• What this task involves:
When you reach the line in the data below that contains "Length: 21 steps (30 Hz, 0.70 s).", please start repeating lines exactly, and stop after the line that contains "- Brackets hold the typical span", repeating nothing else.
+++
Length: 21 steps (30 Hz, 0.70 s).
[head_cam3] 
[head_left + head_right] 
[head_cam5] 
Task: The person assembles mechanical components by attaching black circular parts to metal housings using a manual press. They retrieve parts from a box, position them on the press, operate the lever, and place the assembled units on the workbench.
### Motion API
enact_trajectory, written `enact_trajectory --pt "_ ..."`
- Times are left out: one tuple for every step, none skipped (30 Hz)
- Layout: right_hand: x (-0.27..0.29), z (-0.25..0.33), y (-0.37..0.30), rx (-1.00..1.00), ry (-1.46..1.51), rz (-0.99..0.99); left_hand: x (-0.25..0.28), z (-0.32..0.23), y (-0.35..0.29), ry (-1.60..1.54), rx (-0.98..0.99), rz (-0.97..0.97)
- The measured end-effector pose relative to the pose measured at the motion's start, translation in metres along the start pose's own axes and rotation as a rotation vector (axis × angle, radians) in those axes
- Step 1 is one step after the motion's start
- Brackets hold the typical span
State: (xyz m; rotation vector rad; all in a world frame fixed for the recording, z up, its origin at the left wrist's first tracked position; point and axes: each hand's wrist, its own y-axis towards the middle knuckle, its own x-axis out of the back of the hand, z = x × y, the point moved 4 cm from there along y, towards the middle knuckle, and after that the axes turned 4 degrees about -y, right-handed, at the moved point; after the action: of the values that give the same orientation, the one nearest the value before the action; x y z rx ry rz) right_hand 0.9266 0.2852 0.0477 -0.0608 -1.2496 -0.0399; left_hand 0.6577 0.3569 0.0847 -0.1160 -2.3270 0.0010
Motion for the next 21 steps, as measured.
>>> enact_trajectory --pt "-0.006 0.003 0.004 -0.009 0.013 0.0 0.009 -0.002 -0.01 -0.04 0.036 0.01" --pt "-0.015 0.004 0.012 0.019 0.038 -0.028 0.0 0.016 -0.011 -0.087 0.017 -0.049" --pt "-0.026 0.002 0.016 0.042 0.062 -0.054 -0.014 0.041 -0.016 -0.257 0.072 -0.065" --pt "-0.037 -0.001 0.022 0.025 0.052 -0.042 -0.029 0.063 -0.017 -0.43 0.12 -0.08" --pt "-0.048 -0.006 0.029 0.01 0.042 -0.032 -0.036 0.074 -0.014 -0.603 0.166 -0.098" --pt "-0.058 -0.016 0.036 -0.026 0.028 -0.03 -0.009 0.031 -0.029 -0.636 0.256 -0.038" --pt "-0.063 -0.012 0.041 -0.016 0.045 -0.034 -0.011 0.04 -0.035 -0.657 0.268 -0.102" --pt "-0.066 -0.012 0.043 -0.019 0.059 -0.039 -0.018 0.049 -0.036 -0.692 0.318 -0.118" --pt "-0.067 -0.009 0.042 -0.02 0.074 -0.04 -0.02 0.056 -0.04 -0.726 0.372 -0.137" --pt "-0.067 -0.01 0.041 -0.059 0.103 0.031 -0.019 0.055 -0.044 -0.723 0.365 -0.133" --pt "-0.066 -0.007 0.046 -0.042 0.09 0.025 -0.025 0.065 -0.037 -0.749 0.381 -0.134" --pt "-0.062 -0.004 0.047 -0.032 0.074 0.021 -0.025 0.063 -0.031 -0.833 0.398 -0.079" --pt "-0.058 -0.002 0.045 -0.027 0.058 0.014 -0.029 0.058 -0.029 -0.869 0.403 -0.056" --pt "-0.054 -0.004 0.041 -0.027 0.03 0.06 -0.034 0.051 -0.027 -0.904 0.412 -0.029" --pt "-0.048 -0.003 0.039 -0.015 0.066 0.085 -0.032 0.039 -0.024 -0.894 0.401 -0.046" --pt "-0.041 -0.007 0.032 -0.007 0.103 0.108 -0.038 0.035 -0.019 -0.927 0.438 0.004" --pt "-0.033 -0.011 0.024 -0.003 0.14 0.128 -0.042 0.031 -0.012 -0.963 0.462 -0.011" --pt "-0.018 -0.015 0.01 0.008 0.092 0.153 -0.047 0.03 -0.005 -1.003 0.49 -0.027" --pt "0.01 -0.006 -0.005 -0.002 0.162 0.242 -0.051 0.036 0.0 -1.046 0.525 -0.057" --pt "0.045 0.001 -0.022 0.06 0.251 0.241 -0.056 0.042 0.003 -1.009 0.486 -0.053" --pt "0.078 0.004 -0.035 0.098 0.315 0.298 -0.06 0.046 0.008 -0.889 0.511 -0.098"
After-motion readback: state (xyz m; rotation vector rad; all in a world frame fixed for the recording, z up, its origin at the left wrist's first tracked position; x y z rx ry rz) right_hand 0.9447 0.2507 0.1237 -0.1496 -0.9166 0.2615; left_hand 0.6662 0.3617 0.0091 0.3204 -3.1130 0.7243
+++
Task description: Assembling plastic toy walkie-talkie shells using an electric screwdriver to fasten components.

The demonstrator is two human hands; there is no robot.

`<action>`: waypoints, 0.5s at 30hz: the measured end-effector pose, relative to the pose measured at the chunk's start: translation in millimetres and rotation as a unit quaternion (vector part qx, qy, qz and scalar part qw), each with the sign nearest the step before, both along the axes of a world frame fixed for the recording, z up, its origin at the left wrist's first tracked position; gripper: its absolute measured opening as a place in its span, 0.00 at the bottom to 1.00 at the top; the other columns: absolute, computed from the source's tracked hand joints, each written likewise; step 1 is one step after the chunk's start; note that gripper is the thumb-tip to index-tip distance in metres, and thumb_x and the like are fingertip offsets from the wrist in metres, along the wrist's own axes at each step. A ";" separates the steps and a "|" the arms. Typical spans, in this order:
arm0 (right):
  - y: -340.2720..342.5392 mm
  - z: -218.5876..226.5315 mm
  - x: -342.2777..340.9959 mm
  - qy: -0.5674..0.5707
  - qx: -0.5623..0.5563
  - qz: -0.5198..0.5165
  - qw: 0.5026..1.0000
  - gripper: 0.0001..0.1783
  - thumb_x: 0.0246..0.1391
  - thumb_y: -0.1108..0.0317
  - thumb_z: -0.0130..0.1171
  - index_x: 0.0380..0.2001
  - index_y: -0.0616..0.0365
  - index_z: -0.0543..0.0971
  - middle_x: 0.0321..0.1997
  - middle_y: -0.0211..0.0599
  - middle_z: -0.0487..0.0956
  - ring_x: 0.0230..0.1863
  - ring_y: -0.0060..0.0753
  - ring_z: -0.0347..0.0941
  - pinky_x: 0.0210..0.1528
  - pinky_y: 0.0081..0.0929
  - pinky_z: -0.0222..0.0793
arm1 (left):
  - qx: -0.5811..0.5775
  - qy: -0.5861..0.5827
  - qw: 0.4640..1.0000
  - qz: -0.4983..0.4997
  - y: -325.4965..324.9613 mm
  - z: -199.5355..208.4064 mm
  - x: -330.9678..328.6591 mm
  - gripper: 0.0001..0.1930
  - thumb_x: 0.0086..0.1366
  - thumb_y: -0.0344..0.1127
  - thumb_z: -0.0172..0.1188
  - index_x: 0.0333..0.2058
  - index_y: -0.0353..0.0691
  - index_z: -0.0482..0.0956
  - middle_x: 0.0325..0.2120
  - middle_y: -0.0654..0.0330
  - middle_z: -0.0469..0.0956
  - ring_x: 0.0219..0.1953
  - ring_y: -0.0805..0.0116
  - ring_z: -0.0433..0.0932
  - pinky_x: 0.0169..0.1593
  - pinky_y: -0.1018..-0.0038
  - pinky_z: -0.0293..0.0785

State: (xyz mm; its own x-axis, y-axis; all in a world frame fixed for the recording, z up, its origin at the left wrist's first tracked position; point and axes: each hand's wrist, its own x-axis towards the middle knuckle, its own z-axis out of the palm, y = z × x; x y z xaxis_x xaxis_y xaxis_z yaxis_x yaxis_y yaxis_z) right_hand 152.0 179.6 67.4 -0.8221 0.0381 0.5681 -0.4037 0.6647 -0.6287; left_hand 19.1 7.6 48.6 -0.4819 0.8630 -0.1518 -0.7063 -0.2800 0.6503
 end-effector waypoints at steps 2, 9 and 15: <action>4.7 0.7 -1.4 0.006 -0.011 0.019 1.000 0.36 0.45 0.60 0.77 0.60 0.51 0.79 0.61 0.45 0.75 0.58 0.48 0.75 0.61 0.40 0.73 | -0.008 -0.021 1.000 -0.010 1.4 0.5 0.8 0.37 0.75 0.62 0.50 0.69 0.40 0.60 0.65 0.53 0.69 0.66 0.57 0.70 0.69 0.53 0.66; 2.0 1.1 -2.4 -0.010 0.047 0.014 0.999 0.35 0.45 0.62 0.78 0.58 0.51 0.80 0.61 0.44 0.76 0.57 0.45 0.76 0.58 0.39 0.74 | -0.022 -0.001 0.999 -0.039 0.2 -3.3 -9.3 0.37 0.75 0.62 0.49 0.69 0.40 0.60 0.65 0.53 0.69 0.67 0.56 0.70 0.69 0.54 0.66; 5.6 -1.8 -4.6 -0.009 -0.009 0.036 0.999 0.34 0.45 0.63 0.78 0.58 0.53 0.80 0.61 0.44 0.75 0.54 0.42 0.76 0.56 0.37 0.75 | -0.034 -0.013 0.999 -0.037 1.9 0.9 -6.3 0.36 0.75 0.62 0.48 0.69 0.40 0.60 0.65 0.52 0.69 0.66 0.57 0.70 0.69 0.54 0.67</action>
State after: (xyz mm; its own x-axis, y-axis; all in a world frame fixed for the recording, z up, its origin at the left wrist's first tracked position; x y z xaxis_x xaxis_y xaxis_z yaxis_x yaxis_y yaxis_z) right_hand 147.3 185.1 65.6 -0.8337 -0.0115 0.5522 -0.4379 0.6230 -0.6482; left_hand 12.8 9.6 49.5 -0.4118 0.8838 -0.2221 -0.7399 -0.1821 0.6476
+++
• Solution to the exercise:
Length: 21 steps (30 Hz, 0.70 s).
[head_cam3] 
[head_left + head_right] 
[head_cam5] 
Task: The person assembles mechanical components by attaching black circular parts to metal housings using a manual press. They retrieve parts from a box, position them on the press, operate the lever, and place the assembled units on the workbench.
### Motion API
enact_trajectory, written `enact_trajectory --pt "_ ..."`
- Times are left out: one tuple for every step, none skipped (30 Hz)
- Layout: right_hand: x (-0.27..0.29), z (-0.25..0.33), y (-0.37..0.30), rx (-1.00..1.00), ry (-1.46..1.51), rz (-0.99..0.99); left_hand: x (-0.25..0.28), z (-0.32..0.23), y (-0.35..0.29), ry (-1.60..1.54), rx (-0.98..0.99), rz (-0.97..0.97)
- The measured end-effector pose relative to the pose measured at the motion's start, translation in metres along the start pose's own axes and rotation as a rotation vector (axis × angle, radians) in those axes
- Step 1 is one step after the motion's start
- Brackets hold the typical span

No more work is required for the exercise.